The line containing "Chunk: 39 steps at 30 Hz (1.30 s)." marks the start; repeat it and every following line exactly through the end of the entries.

====== EXERCISE DATA ======

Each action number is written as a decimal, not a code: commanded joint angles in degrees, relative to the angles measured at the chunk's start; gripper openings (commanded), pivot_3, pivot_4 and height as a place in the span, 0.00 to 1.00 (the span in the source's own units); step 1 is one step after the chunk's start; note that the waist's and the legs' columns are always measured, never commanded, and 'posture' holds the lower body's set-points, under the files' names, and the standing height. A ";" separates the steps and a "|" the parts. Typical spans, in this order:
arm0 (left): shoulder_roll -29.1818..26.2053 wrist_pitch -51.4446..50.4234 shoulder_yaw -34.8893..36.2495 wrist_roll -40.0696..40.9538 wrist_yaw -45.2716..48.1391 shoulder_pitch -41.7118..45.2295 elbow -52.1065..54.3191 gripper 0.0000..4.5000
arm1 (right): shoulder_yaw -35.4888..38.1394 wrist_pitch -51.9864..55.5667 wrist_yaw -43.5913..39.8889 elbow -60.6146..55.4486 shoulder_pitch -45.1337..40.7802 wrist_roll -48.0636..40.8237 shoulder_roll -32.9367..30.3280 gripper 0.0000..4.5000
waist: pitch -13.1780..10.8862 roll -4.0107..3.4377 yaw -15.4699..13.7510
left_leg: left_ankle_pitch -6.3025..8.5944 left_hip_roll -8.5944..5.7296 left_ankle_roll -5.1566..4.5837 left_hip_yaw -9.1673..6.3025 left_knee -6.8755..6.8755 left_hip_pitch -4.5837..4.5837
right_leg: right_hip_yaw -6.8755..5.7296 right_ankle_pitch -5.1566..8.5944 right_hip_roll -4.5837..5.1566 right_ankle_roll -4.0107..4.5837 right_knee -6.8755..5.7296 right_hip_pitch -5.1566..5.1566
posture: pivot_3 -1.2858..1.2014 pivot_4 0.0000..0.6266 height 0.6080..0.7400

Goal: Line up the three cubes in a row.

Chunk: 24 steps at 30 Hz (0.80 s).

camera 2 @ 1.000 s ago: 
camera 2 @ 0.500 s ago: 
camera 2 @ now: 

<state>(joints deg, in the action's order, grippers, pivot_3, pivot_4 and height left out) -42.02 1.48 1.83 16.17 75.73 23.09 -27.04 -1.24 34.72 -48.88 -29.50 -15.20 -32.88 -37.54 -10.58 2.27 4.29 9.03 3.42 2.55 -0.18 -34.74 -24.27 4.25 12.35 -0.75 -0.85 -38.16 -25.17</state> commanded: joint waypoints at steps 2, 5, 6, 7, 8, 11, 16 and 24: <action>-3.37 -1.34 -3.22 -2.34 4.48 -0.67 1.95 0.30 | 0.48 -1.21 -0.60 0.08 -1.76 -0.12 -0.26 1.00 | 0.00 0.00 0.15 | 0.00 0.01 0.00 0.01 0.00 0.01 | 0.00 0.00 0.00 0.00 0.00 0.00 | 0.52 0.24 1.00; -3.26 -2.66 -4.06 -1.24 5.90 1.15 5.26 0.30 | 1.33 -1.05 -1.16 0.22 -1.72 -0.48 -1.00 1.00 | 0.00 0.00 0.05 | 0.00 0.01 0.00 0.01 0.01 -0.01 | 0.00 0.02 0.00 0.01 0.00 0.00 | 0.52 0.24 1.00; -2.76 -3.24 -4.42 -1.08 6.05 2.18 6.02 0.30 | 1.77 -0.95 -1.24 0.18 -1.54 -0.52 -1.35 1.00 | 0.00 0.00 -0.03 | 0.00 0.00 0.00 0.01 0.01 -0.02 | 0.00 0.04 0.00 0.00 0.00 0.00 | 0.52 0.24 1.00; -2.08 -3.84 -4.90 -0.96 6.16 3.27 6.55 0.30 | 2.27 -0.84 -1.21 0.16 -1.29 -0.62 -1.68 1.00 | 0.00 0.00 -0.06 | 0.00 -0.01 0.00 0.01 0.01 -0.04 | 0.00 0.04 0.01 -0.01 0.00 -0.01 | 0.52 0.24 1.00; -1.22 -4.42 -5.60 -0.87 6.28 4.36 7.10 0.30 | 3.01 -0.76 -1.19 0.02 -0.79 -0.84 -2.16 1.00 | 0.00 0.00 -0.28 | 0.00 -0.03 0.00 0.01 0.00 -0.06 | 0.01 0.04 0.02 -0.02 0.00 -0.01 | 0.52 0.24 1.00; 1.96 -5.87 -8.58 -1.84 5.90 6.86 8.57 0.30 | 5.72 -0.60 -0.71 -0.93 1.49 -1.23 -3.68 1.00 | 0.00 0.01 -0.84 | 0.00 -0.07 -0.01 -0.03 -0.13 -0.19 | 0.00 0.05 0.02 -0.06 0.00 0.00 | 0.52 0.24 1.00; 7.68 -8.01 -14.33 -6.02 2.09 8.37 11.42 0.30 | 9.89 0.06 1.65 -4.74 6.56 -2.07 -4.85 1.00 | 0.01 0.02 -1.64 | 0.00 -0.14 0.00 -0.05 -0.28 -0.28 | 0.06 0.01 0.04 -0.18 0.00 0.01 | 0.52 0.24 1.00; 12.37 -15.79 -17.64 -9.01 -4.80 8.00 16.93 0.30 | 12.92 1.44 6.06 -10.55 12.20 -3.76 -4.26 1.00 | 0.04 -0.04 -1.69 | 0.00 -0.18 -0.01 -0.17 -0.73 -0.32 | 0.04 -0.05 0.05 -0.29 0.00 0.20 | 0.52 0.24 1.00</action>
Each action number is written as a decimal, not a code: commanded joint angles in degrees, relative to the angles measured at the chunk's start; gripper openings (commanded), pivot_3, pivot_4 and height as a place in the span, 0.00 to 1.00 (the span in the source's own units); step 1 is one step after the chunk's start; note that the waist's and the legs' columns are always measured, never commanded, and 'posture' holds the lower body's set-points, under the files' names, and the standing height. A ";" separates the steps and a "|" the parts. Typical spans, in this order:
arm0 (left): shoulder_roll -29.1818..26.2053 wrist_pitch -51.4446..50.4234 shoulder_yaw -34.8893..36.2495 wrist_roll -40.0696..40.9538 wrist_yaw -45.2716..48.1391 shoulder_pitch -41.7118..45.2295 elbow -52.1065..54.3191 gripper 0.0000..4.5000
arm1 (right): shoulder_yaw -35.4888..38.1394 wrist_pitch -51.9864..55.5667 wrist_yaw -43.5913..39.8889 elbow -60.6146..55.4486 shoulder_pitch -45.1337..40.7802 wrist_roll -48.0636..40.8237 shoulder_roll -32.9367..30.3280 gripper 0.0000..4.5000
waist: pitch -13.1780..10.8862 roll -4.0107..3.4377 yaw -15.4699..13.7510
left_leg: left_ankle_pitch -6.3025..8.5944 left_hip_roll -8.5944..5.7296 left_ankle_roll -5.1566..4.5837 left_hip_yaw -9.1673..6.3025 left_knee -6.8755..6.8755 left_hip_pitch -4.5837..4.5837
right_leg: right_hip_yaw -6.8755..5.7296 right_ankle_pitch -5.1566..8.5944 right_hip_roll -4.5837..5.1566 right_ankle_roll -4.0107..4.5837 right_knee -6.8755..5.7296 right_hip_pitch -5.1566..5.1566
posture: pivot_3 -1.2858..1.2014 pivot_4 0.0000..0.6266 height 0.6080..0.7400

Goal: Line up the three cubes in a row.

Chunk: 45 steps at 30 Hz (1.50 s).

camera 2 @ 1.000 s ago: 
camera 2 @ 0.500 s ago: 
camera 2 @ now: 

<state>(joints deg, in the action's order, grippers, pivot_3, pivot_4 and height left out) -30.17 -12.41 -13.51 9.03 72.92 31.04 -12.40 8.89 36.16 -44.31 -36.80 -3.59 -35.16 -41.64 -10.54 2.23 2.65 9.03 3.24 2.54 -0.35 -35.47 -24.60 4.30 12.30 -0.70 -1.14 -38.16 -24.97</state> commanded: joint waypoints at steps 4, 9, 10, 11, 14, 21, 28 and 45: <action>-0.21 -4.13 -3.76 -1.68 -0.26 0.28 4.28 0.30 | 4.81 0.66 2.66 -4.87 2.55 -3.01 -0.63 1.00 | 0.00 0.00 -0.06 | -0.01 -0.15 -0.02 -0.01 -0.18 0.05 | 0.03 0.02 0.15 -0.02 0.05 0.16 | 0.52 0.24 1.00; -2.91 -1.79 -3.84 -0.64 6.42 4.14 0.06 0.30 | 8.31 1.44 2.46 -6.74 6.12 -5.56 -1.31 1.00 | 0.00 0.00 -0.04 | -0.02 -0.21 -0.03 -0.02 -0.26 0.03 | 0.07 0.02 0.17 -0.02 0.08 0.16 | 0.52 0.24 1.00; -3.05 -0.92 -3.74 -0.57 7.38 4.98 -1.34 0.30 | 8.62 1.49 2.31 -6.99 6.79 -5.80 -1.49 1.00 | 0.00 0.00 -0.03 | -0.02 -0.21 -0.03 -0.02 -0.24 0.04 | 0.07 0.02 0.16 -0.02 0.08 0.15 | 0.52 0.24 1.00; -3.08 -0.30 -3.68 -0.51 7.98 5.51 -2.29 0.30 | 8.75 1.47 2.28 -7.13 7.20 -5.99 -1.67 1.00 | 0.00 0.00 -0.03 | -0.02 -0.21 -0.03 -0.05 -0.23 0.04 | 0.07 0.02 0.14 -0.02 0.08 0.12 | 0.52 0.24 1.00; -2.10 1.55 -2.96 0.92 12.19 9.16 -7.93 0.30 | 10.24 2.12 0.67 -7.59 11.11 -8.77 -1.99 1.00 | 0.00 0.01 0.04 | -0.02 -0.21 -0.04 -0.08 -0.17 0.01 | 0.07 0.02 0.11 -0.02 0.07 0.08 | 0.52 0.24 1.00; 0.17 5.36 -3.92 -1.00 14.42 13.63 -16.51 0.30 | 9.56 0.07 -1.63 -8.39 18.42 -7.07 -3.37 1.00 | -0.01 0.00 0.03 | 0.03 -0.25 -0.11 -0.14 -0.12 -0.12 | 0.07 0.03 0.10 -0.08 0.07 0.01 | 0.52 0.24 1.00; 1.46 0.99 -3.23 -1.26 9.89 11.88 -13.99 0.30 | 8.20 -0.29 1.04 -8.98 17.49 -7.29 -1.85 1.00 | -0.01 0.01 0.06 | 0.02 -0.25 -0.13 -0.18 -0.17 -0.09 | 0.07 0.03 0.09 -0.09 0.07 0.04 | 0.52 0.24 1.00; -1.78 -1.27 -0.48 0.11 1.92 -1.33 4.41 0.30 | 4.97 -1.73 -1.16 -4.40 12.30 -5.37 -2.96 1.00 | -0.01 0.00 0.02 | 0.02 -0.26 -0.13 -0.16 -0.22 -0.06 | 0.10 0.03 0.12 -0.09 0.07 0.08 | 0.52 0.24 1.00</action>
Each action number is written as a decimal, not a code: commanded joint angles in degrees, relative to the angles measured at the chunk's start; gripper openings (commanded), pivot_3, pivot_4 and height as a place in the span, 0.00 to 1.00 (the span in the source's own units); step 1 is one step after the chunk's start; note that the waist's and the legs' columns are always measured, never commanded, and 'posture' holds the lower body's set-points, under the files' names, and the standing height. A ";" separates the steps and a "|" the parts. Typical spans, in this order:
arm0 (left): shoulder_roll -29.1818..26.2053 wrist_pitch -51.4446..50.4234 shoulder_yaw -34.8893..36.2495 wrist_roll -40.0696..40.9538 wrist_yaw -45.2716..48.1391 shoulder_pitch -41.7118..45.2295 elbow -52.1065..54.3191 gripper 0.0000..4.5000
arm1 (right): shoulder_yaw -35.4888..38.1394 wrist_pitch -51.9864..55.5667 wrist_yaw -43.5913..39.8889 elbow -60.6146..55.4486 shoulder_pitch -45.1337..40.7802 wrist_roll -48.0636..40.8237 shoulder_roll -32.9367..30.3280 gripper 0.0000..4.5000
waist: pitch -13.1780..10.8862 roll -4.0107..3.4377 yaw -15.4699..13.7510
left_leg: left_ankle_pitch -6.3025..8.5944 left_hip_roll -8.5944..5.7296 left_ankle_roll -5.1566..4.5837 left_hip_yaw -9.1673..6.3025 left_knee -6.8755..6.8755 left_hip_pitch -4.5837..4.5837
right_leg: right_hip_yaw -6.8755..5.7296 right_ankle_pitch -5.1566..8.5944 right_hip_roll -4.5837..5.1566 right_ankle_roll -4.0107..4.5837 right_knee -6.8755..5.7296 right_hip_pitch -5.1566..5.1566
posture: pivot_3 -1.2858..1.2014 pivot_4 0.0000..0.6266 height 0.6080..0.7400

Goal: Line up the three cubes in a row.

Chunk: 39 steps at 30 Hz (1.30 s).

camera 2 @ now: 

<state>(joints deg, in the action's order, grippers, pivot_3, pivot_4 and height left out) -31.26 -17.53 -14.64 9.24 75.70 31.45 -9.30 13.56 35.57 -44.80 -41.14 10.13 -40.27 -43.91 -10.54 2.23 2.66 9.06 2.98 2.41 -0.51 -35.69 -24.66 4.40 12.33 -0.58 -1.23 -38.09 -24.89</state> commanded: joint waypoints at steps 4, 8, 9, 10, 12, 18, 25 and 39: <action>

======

**RESPONSE BOX:**
Chunk: 39 steps at 30 Hz (1.30 s).

camera 2 @ now: 

<state>(joints deg, in the action's order, grippers, pivot_3, pivot_4 and height left out) -31.26 -17.53 -14.64 9.24 75.70 31.45 -9.30 13.56 35.57 -44.80 -41.14 10.13 -40.27 -43.91 -10.54 2.23 2.66 9.06 2.98 2.41 -0.51 -35.69 -24.66 4.40 12.33 -0.58 -1.23 -38.09 -24.89</state> commanded: joint waypoints at steps 4, 8, 9, 10, 12, 18, 25 and 39: <action>

There's no more to this exercise.